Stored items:
--

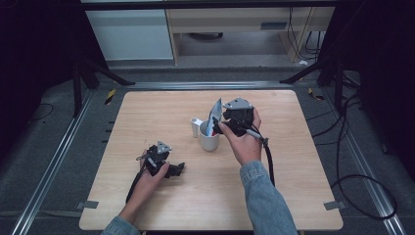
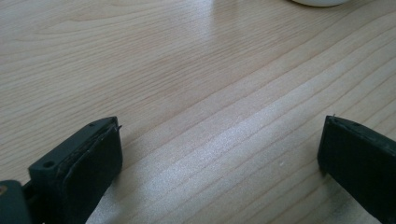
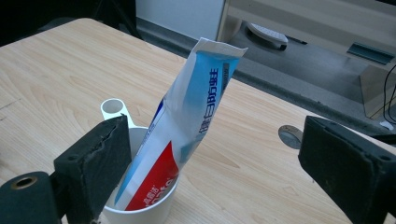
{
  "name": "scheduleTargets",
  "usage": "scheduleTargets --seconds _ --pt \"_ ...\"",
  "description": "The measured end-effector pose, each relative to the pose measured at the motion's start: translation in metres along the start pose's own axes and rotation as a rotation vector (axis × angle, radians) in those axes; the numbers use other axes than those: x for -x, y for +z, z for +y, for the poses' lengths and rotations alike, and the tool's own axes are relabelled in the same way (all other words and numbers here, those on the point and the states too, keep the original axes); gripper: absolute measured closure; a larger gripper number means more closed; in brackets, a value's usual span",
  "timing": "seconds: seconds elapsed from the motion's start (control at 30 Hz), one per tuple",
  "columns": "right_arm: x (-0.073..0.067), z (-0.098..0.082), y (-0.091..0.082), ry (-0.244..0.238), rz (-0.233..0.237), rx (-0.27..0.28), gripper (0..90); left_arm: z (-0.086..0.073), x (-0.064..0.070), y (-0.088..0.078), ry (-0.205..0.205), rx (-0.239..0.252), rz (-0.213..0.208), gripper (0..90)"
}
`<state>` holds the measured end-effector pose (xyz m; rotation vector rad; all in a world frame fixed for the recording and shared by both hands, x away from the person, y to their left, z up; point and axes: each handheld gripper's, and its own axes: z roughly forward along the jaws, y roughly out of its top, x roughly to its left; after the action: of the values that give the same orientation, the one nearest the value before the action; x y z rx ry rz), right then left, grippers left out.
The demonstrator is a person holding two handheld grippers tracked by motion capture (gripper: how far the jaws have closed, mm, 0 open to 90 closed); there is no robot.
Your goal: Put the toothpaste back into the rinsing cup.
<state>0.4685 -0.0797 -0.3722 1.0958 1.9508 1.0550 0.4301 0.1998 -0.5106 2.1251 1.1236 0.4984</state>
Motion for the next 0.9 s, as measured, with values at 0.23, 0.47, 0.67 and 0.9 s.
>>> scheduleTargets --seconds 0.23,0.47,0.67,0.9 --pt "0.007 -0.008 -0.007 0.002 -0.008 -0.048 8.5 0.001 0.001 0.001 0.003 -0.003 -0.005 0.0" --pt "0.015 -0.02 -0.018 0.01 -0.03 -0.043 8.5 0.002 0.001 0.002 0.006 -0.004 -0.008 0.0" --pt "0.021 -0.032 -0.03 0.006 -0.048 -0.036 8.7 0.002 0.001 0.002 0.008 -0.006 -0.007 0.0" --pt "0.03 -0.055 -0.036 0.026 -0.068 -0.078 8.9 0.002 0.001 0.002 0.008 -0.006 -0.007 0.0"
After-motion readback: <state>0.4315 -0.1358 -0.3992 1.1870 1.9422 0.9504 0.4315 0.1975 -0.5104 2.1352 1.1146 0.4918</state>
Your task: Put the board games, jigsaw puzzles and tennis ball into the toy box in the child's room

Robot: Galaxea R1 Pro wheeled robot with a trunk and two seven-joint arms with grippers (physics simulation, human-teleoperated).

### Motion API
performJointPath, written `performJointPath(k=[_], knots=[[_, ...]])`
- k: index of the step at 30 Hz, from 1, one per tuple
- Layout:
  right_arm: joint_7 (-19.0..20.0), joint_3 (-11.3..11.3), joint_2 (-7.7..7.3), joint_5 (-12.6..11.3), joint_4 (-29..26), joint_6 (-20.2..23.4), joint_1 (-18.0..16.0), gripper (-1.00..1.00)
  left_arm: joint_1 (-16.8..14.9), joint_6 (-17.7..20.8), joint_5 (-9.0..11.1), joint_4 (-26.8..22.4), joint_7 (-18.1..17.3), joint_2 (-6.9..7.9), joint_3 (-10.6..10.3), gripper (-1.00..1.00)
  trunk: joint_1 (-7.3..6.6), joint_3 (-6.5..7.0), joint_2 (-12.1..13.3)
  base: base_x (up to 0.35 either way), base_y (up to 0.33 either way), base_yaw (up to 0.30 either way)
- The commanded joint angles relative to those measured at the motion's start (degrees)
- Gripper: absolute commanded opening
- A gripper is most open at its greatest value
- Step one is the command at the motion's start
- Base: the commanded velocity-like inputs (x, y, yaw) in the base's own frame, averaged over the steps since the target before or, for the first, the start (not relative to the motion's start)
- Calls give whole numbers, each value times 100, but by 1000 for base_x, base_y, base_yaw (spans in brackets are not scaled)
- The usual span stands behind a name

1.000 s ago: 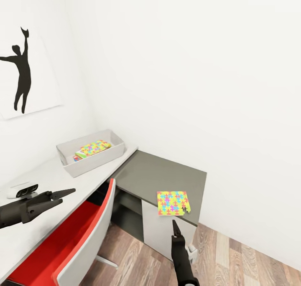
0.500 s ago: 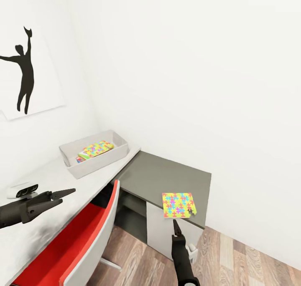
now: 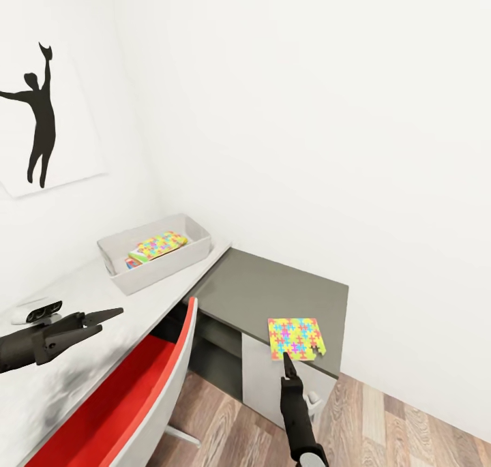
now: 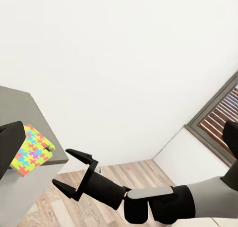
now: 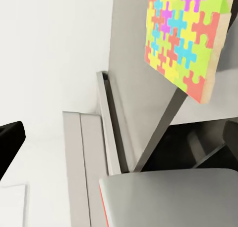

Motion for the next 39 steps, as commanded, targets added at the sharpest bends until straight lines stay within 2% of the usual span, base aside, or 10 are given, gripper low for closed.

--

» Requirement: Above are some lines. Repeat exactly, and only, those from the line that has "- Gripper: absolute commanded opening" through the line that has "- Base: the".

» Answer box:
- Gripper: absolute commanded opening
- A gripper is most open at its greatest value
- Step one is the command at the motion's start
- Base: the commanded velocity-like inputs (x, y, yaw) in the base's own frame, averaged over the steps since the target before or, for the first, the start (not relative to the motion's start)

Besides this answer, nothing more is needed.